Data extracted from a collection:

---

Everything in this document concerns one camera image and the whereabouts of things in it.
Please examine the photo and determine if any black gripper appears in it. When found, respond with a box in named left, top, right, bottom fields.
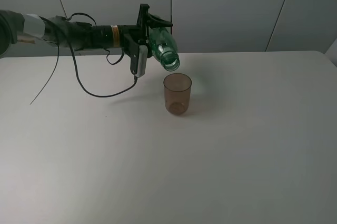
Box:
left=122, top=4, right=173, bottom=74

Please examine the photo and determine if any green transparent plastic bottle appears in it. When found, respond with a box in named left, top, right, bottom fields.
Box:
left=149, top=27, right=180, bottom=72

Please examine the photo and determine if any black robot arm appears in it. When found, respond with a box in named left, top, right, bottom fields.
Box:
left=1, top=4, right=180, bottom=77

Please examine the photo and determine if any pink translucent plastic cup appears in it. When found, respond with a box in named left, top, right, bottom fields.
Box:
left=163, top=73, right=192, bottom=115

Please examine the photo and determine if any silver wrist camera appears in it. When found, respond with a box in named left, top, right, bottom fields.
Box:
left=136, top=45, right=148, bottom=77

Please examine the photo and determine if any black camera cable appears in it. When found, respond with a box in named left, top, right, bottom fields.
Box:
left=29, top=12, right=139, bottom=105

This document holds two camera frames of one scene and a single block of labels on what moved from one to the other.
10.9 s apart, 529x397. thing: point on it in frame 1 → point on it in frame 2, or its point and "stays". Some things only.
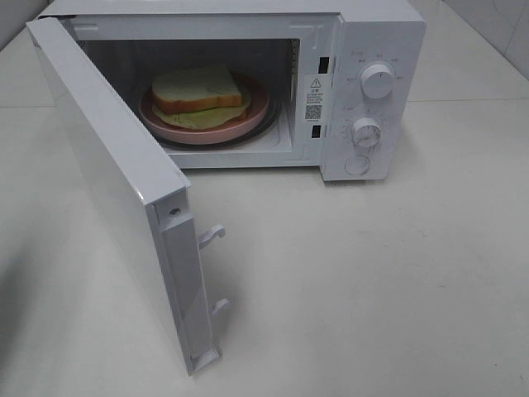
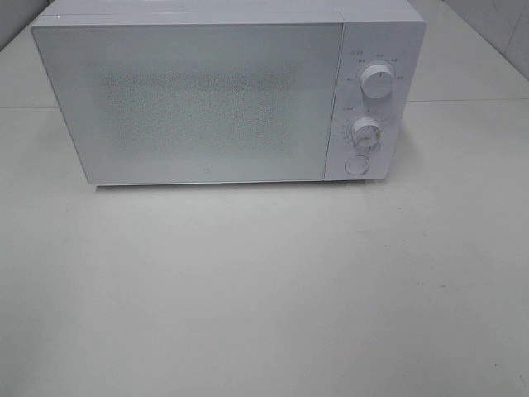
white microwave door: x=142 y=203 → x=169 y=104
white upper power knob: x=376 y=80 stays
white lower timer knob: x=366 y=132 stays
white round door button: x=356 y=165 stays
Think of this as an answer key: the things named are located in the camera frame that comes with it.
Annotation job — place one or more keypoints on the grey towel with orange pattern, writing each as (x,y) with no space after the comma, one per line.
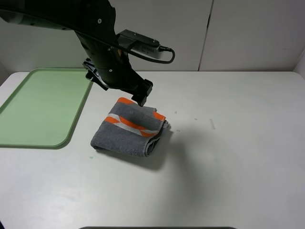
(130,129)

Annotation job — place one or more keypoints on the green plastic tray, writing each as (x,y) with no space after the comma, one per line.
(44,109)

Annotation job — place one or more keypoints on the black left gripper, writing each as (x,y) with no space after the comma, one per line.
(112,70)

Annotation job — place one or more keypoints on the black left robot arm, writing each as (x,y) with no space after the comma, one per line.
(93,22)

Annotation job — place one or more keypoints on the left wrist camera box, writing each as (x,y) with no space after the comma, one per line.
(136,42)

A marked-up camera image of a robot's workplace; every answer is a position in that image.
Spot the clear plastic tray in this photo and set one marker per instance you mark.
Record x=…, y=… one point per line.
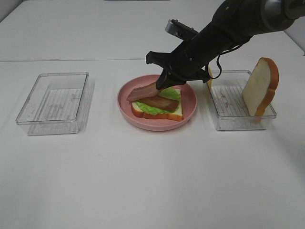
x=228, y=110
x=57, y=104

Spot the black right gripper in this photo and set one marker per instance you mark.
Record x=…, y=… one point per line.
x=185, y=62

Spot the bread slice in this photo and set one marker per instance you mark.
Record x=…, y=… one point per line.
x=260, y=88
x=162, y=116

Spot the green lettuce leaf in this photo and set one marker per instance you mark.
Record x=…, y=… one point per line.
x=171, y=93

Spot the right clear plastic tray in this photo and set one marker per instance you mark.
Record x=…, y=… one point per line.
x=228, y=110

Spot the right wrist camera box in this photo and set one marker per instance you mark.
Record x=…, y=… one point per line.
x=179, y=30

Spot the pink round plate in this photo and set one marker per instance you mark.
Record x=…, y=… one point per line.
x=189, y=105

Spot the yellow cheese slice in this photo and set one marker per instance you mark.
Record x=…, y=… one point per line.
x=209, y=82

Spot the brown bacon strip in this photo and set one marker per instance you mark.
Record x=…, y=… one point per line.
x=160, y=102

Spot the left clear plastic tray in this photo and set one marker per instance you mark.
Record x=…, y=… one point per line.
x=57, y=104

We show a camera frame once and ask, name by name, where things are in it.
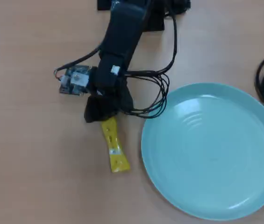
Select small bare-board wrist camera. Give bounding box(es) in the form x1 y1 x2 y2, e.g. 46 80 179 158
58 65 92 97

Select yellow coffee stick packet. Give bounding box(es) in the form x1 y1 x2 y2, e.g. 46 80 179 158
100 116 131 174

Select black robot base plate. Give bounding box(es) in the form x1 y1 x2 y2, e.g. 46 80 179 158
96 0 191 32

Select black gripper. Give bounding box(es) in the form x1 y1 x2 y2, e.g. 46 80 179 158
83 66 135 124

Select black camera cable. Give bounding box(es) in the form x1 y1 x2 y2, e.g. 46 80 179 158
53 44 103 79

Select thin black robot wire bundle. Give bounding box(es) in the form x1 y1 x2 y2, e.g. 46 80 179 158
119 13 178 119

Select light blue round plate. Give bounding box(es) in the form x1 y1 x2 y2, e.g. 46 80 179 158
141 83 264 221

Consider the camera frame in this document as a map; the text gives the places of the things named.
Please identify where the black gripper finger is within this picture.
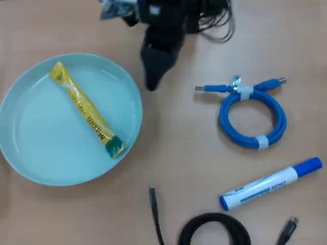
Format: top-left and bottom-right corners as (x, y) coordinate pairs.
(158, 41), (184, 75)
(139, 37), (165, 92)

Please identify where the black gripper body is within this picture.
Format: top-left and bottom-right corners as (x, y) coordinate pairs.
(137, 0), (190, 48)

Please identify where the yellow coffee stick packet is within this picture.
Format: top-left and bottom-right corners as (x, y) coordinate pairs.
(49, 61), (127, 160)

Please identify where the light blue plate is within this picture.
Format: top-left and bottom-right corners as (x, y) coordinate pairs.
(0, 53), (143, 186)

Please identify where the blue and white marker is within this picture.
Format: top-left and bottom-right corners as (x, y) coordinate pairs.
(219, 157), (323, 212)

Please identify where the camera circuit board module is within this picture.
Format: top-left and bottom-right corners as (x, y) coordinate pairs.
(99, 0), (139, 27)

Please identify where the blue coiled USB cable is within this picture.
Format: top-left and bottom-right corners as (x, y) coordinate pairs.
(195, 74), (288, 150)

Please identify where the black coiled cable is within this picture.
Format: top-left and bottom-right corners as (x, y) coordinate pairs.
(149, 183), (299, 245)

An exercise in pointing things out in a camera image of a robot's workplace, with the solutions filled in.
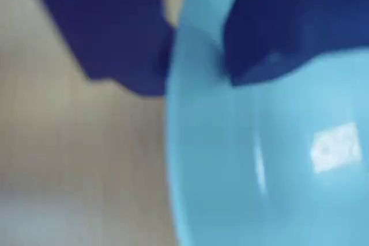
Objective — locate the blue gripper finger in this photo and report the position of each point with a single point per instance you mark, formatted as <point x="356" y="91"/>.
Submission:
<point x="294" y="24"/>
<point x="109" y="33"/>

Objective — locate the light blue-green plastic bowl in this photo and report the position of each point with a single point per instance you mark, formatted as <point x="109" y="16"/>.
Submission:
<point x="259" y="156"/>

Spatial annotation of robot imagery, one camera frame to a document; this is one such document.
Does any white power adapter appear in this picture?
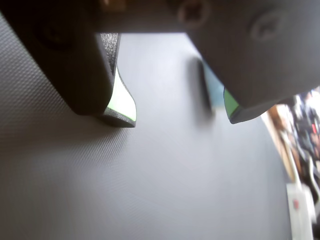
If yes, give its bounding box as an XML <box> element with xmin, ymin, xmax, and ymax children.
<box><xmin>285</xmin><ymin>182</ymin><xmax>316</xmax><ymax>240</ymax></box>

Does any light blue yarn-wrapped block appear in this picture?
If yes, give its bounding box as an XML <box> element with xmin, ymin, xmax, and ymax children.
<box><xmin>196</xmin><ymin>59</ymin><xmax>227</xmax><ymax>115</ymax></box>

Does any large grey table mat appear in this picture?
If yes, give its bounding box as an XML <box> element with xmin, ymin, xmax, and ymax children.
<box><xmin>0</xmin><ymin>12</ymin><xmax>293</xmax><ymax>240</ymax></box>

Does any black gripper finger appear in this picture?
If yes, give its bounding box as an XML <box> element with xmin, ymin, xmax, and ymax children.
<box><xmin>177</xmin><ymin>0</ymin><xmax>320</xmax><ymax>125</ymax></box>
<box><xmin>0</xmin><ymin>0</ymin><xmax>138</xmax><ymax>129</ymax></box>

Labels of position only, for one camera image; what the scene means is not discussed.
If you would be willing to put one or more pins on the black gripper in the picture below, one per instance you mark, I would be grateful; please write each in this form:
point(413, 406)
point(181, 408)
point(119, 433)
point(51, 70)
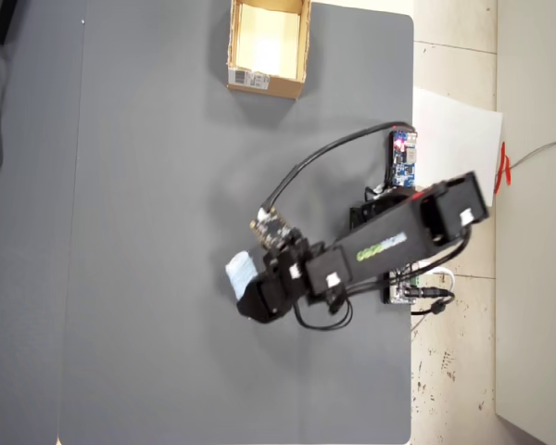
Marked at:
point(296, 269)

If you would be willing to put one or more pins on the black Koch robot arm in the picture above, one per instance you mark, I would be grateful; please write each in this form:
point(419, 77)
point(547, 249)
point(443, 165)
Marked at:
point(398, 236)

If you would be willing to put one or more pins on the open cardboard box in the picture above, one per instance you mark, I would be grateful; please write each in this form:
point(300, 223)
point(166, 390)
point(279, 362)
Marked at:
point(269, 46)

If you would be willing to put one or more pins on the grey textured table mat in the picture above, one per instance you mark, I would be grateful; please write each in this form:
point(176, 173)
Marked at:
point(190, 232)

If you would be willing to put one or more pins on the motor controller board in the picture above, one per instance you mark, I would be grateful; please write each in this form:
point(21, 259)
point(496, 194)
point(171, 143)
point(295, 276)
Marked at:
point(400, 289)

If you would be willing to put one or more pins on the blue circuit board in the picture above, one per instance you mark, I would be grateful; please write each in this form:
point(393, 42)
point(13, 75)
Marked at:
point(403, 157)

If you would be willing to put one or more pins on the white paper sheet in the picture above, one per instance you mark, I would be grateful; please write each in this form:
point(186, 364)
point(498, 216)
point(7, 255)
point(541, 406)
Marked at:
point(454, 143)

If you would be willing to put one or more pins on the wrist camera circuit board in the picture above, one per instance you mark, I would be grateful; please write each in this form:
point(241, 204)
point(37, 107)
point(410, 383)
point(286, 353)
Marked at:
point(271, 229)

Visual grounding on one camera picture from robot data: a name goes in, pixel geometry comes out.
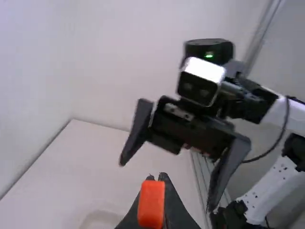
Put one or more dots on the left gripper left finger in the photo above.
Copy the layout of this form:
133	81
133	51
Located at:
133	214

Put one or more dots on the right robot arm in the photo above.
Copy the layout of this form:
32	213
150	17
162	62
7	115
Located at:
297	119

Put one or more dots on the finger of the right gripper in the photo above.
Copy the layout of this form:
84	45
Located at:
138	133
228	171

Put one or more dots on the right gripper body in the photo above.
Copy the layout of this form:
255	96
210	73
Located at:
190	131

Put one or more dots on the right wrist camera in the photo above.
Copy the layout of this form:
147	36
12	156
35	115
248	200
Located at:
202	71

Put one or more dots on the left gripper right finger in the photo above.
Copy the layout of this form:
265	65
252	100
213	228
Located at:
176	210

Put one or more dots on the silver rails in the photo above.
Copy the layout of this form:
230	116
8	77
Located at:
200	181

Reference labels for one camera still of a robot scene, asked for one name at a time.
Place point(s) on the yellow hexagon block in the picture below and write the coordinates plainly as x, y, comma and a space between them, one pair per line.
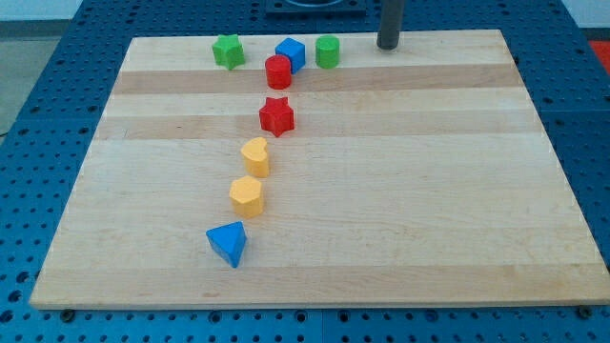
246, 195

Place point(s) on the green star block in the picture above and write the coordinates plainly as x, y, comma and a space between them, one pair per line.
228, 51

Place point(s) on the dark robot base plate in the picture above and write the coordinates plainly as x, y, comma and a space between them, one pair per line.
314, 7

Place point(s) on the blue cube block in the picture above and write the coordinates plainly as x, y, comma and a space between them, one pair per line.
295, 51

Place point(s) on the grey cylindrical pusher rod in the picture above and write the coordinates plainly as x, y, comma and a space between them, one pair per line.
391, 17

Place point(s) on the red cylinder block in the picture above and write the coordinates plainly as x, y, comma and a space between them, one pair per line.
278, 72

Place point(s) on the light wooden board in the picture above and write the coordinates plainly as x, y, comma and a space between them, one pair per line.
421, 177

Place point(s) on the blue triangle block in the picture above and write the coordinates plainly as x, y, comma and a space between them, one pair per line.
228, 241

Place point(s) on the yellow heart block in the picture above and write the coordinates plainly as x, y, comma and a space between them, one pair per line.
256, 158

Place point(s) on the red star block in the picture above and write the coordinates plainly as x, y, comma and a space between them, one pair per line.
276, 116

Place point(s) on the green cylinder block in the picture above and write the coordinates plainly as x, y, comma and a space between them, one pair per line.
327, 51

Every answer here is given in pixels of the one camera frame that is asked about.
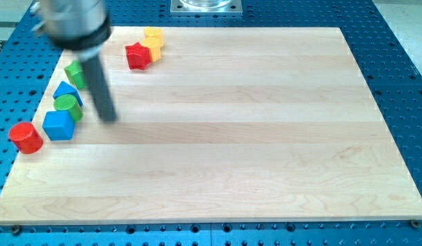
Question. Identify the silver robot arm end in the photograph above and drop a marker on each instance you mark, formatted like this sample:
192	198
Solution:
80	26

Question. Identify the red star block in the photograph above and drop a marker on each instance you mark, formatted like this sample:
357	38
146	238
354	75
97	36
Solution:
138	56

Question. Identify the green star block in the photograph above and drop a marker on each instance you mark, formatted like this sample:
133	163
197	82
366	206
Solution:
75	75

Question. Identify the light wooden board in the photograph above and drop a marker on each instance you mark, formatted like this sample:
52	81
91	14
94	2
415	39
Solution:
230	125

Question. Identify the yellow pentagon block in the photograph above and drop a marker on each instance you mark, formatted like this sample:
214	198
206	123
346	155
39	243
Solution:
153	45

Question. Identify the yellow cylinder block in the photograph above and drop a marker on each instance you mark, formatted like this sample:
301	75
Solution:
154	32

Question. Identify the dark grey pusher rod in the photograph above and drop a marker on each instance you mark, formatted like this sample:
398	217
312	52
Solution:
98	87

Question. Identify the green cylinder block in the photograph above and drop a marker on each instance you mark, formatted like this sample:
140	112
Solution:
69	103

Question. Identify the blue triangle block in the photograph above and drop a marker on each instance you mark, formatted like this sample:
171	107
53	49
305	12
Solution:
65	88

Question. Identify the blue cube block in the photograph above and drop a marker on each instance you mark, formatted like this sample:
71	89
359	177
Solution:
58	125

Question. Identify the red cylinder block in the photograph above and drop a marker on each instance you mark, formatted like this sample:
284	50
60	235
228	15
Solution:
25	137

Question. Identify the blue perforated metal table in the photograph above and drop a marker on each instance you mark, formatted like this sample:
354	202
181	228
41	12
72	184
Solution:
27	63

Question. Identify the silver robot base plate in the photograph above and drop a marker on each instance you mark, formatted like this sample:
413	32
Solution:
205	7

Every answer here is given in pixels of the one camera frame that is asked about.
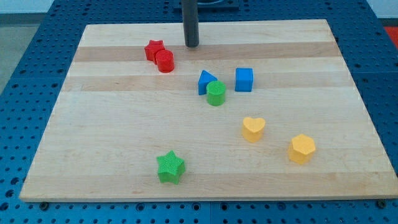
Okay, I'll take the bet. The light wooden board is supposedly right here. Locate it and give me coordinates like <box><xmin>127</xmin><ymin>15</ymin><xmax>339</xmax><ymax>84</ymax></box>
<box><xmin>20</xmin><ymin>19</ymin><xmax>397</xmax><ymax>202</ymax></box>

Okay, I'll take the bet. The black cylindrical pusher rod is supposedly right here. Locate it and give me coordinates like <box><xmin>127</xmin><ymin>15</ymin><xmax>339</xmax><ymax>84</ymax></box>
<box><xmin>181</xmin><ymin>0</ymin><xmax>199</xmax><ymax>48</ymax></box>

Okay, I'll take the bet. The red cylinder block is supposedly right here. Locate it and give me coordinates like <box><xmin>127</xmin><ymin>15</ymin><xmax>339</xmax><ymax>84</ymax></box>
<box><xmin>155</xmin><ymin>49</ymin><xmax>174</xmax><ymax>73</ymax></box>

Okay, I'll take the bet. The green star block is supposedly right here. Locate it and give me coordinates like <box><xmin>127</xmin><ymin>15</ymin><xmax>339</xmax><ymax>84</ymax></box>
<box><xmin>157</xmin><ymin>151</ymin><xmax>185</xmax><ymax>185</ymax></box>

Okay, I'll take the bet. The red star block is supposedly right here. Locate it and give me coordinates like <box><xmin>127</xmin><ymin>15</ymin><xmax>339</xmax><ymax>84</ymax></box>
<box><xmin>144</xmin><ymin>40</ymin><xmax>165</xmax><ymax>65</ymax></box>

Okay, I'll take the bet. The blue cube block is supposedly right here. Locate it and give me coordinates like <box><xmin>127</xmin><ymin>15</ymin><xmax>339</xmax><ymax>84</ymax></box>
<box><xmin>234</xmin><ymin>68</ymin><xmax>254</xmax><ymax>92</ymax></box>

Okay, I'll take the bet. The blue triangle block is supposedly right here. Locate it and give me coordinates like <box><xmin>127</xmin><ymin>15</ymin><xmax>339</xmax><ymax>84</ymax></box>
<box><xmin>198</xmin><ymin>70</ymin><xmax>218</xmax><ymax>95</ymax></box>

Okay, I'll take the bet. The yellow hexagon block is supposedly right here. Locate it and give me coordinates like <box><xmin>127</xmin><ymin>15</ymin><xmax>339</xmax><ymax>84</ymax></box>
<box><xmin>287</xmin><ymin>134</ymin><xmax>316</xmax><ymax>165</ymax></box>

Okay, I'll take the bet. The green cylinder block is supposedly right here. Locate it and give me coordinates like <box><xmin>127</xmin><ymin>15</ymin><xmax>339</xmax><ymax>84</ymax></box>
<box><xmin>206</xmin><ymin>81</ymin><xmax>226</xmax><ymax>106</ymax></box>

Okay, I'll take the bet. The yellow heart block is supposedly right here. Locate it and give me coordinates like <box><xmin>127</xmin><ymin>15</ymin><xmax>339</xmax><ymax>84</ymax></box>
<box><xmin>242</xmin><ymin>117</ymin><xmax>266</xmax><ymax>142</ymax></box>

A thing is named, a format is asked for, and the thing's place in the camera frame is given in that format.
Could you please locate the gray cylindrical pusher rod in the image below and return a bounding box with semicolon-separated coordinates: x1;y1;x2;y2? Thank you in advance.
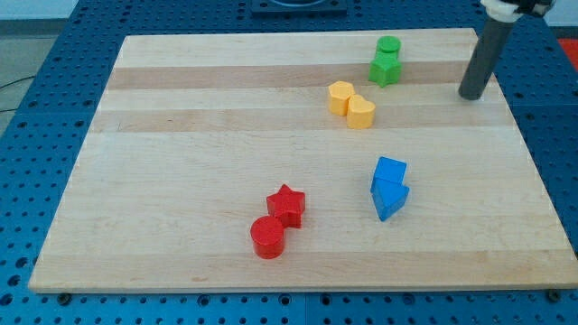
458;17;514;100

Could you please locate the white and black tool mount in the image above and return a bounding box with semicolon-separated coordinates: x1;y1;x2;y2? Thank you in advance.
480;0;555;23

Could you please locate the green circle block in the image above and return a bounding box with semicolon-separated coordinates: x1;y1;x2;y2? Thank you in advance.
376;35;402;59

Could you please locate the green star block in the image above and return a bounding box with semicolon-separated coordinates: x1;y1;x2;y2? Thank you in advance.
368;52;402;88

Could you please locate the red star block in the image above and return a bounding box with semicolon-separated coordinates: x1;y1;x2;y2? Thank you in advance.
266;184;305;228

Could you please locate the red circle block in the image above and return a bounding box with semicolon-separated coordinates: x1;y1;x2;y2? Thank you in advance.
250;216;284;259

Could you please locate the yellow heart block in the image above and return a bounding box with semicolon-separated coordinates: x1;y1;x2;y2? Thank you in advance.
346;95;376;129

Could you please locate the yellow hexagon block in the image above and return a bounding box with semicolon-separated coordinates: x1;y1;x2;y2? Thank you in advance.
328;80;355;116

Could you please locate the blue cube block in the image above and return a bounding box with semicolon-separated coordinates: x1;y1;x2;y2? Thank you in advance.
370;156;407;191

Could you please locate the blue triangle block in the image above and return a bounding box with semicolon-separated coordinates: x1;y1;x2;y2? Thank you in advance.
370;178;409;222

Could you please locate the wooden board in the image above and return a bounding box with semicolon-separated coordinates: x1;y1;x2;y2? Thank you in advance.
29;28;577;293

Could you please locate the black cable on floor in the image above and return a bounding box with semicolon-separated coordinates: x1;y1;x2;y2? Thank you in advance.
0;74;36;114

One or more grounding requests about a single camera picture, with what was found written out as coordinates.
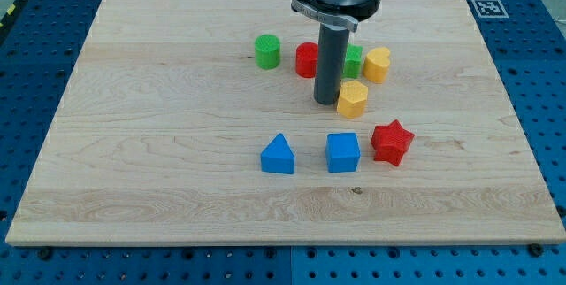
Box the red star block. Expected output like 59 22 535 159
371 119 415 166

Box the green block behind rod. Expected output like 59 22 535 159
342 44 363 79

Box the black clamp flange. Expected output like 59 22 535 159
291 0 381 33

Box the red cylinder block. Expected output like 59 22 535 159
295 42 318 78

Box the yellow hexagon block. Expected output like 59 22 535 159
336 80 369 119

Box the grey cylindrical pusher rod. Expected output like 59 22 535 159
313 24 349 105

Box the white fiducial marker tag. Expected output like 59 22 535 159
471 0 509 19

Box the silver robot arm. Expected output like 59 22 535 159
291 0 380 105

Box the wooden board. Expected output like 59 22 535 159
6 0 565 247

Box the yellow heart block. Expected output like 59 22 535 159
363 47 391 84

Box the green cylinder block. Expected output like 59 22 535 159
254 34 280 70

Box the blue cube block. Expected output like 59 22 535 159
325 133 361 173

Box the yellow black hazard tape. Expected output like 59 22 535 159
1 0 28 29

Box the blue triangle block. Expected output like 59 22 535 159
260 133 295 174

---

Pull every line holding "stays" out of the records.

*WRITTEN ANSWER*:
10.9 s apart, 529x397. thing: point on it in frame 1 → point on it in frame 2, or its point and "stays". Some things only.
white upper power knob: x=376 y=80 stays
white lower timer knob: x=366 y=132 stays
white round door button: x=356 y=165 stays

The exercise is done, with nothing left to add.